• DATA BELOW:
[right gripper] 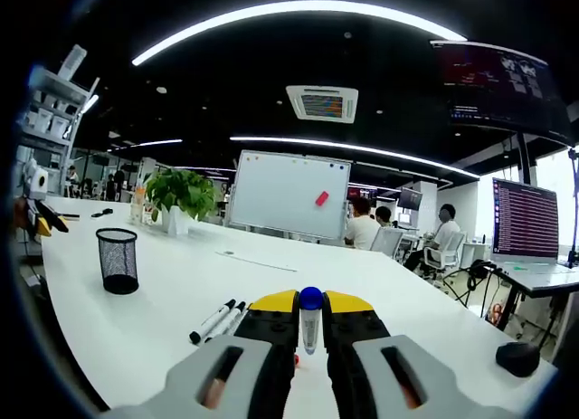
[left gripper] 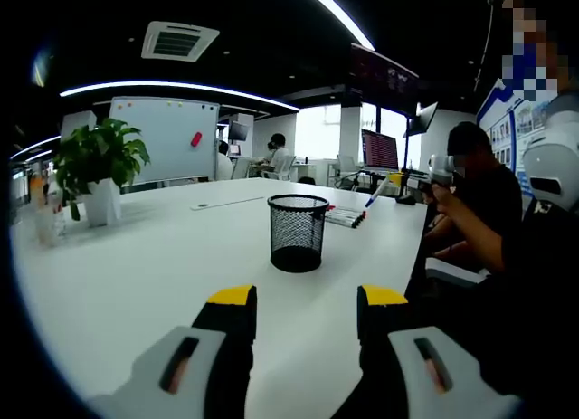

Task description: Pick up the whiteboard markers from the pen holder and place them facing the whiteboard neatly

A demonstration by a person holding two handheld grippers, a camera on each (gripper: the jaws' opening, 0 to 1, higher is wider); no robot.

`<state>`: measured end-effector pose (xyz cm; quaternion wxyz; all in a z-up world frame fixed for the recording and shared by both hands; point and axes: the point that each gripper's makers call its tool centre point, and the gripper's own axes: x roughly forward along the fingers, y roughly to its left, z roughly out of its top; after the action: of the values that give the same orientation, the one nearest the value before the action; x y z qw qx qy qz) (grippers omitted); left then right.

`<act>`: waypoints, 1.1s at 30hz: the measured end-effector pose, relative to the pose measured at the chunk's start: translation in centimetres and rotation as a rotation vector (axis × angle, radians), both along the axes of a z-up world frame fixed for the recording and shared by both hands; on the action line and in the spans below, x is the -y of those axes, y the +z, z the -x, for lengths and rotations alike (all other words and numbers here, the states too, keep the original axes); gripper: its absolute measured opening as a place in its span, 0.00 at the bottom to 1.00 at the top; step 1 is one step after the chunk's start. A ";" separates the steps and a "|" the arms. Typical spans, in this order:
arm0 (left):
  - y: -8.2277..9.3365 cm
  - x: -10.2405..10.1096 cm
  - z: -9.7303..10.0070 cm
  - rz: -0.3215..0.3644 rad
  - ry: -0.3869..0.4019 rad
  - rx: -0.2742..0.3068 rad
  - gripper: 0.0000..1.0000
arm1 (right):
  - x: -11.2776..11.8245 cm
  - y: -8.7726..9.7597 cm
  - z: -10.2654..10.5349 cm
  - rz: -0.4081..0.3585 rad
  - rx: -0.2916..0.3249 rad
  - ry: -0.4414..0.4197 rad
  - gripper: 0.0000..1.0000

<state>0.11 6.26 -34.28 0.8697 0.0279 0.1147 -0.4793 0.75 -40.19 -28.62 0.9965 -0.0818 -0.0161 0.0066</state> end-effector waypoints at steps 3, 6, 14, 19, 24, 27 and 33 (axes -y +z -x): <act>0.0 0.0 0.0 0.000 -0.001 0.001 0.46 | 0.0 0.0 0.0 0.001 -0.002 -0.001 0.13; 0.0 -0.1 0.0 -0.002 0.001 0.001 0.46 | 0.0 -0.1 0.0 0.001 -0.002 0.000 0.13; 0.0 0.0 0.0 -0.003 -0.001 0.000 0.46 | 0.1 -0.6 -0.3 0.009 -0.014 -0.002 0.13; 0.1 0.0 0.0 -0.004 -0.001 0.003 0.46 | 0.3 -0.9 -0.3 0.004 -0.018 -0.008 0.13; 0.0 0.0 0.0 -0.005 -0.001 0.001 0.46 | 0.3 -1.0 -0.3 -0.002 -0.020 -0.008 0.13; 0.1 0.1 0.0 -0.006 -0.003 0.002 0.46 | 0.2 -1.1 -0.4 0.000 -0.024 -0.007 0.13; 0.2 0.2 0.1 -0.003 -0.006 0.003 0.46 | 0.0 -0.9 -0.9 0.013 -0.023 0.001 0.13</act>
<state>0.04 6.04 -34.09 0.8683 0.0303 0.1140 -0.4818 1.67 -40.19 -29.52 0.9961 -0.0881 -0.0046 0.0081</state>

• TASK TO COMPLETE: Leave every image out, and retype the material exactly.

• YOUR SOLUTION:
[right gripper] 
[left gripper] 

Task description: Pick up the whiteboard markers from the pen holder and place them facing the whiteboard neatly

A demonstration by a person holding two handheld grippers, a camera on each (gripper: the jaws' opening, 0 to 1, higher is wider); no robot.

`<state>`: measured end-effector pose (xyz cm; quaternion wxyz; all in a z-up world frame fixed for the recording and shared by both hands; point and axes: the point that each gripper's makers call its tool centre point, and the gripper's own axes: x roughly forward along the fingers, y roughly to its left, z roughly out of its top; after the action: of the values that give the same orientation, the one nearest the value before the action; x y z qw qx qy qz) (grippers omitted); left then right.

`<act>`: waypoints, 1.1s at 30hz: the measured end-effector pose, relative to the pose measured at the chunk's start: translation in centimetres and rotation as a rotation vector (axis × angle, radians), both along the axes of a z-up world frame fixed for the recording and shared by both hands; on the action line and in the spans below, x is the -y of those axes, y the +z, z the -x, for lengths and rotations alike (all other words and numbers here, the states too, keep the original axes); gripper: its absolute measured opening as a place in its span, 0.00 at the bottom to 1.00 at the top; step 1 is one step after the chunk's start. A ";" separates the steps and a "|" the arms. Typical spans, in this order:
arm0 (left):
  - y: -8.2277..9.3365 cm
  - x: -10.2405..10.1096 cm
  - z: -9.7303..10.0070 cm
  - rz: -0.3215..0.3644 rad
  - ry: -0.3869..0.4019 rad
  - rx: -0.2742..0.3068 rad
  - gripper: 0.0000..1.0000
arm1 (right):
  - x: -11.2776..11.8245 cm
  - y: -8.7726..9.7597 cm
  - z: -10.2654..10.5349 cm
  - rz: -0.4081..0.3585 rad
  - rx: -0.2916..0.3249 rad
  - ry: -0.4414..0.4197 rad
  - gripper: 0.0000..1.0000

<state>0.11 6.26 -34.28 0.8697 0.0279 0.1147 -0.4793 0.75 -40.19 -28.62 0.9965 -0.0818 -0.0161 0.0066</state> end-effector waypoints at steps 3, 6, 14, 19, 24, 27 and 33 (axes -y +z -x): <act>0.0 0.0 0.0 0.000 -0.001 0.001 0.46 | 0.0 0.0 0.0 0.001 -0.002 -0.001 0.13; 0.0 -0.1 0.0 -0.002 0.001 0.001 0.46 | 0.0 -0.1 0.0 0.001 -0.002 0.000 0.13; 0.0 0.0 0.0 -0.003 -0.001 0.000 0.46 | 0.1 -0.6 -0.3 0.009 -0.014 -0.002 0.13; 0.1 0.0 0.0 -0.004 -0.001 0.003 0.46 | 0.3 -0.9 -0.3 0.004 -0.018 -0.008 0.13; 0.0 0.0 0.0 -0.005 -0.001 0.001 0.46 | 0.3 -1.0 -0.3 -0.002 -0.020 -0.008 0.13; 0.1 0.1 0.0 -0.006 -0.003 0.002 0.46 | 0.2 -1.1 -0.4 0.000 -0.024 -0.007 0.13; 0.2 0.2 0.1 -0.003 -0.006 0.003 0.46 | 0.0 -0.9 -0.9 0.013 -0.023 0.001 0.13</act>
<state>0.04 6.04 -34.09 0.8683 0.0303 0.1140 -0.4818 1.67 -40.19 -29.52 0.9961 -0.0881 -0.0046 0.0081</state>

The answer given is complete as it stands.